EXERCISE DIRECTIONS: This calls for a word-for-word copy of all the data, with each picture removed.

==== DATA BELOW

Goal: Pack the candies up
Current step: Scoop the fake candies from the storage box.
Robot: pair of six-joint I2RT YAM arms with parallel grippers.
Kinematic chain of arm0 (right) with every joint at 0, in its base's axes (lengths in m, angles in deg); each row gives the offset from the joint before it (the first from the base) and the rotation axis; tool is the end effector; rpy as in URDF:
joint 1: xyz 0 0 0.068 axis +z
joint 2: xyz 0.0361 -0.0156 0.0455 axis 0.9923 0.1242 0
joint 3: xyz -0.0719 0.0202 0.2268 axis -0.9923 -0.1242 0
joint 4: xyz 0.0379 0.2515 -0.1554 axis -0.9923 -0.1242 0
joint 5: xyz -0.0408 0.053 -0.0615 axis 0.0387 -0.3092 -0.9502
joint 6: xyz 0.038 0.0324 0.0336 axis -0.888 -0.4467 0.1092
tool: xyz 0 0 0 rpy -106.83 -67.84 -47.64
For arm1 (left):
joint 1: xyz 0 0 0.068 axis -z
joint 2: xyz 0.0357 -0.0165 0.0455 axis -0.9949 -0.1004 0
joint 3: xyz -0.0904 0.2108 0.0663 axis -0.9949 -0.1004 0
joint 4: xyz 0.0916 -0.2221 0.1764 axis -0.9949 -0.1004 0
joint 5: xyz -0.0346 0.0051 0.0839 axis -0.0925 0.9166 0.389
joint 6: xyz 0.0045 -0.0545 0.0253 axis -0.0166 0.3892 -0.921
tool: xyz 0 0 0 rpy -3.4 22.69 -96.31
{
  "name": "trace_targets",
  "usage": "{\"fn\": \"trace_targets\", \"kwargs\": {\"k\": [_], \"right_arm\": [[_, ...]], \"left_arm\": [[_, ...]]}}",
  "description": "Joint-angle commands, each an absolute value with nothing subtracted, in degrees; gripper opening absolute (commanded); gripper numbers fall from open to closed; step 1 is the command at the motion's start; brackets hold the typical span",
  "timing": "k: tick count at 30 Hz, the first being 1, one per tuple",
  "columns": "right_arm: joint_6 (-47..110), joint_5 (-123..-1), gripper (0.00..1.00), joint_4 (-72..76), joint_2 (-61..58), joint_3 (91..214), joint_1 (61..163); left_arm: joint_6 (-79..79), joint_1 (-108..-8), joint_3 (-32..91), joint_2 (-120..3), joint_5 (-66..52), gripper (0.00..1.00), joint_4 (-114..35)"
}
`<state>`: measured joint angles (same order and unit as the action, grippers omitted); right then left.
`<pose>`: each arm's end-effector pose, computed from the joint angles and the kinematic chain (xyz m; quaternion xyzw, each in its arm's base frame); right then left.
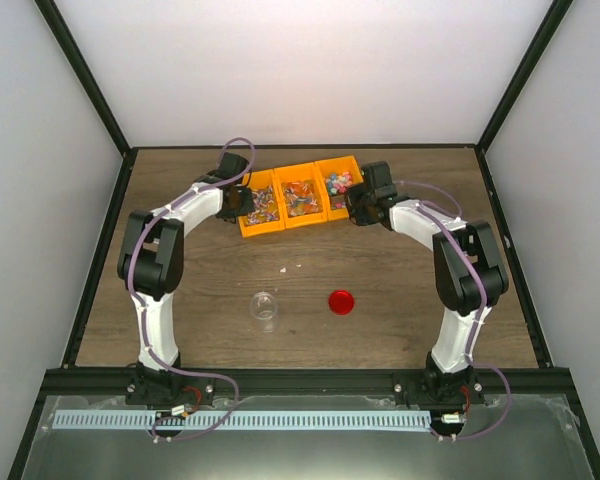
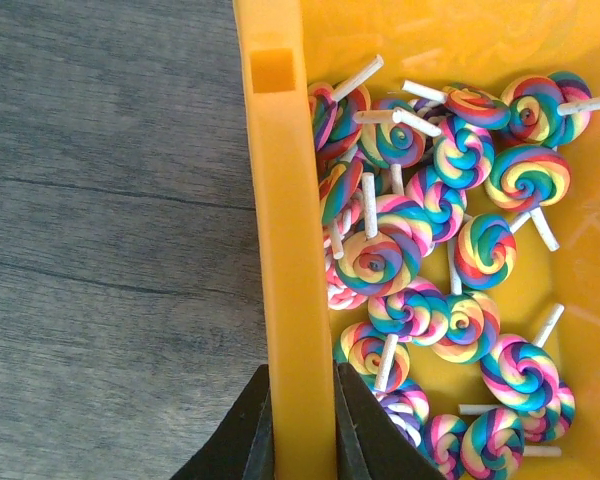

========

ANSWER SPACE:
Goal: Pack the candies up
Current step: Scoop the fake candies from the storage box.
Robot: pair of six-joint I2RT YAM arms with parallel grippers.
Kinematic chain of arm0 (right) with every joint at 0, in its base's axes (lengths in m, angles in deg); each row gives the offset from the joint before it (the first from the base) and the rotation axis; tool is the end effector; rpy as in URDF:
joint 1: xyz 0 0 0.068 axis +z
joint 2: xyz 0.0361 -0.0156 0.0455 axis 0.9923 0.1242 0
joint 3: xyz -0.0719 0.0202 0.2268 axis -0.9923 -0.1242 0
joint 4: xyz 0.0379 0.2515 -0.1554 axis -0.9923 -0.1242 0
joint 5: xyz -0.0408 0.053 -0.0615 axis 0.0387 -0.3092 -0.9502
joint 6: xyz 0.038 0.0324 0.0336 axis -0.888 -0.4467 0.1092
tool: xyz 0 0 0 rpy -106.83 -67.84 -47.64
For arm1 (left):
joint 1: xyz 0 0 0.068 axis -z
joint 2: xyz 0.0357 -0.0165 0.0455 axis -0.9949 -0.1004 0
joint 3: xyz -0.0904 0.2108 0.0663 axis -0.9949 -0.1004 0
joint 4: xyz 0.0916 -0.2221 0.1764 axis -0.9949 -0.1004 0
joint 5: xyz -0.0346 0.0051 0.0839 axis -0.0925 0.9166 0.389
joint 6: xyz 0.0045 -0.0545 0.0253 axis -0.0166 0.3892 -0.921
tool: xyz 0 0 0 rpy -3.4 22.69 -96.31
{
  "name": "trace_targets",
  "usage": "{\"fn\": \"trace_targets\", \"kwargs\": {\"k\": [_], \"right_arm\": [[_, ...]], \"left_arm\": [[_, ...]]}}",
  "description": "Joint-angle commands, each an absolute value with nothing subtracted, in degrees; gripper opening absolute (commanded); gripper numbers fall from open to closed; step 1 is the command at the motion's start; brackets hold the typical span",
  "timing": "k: tick count at 30 Hz, the first being 1, one per tuple",
  "columns": "right_arm: joint_6 (-47..110), joint_5 (-123..-1), gripper (0.00..1.00), joint_4 (-72..76), joint_2 (-61..58), joint_3 (91..214), joint_1 (61..163); left_arm: joint_6 (-79..79), joint_1 (-108..-8), joint_3 (-32..91), joint_2 (-120..3), joint_5 (-66..52), gripper (0.00..1.00), joint_4 (-114..35)"
}
`<state>`: measured joint angles (same order and unit as the action, grippers omitted); right then left.
`<pose>`: each arm's end-effector pose, computed from the joint angles and the kinematic chain (xyz m; quaternion xyzw, each in its arm's base frame); right then left.

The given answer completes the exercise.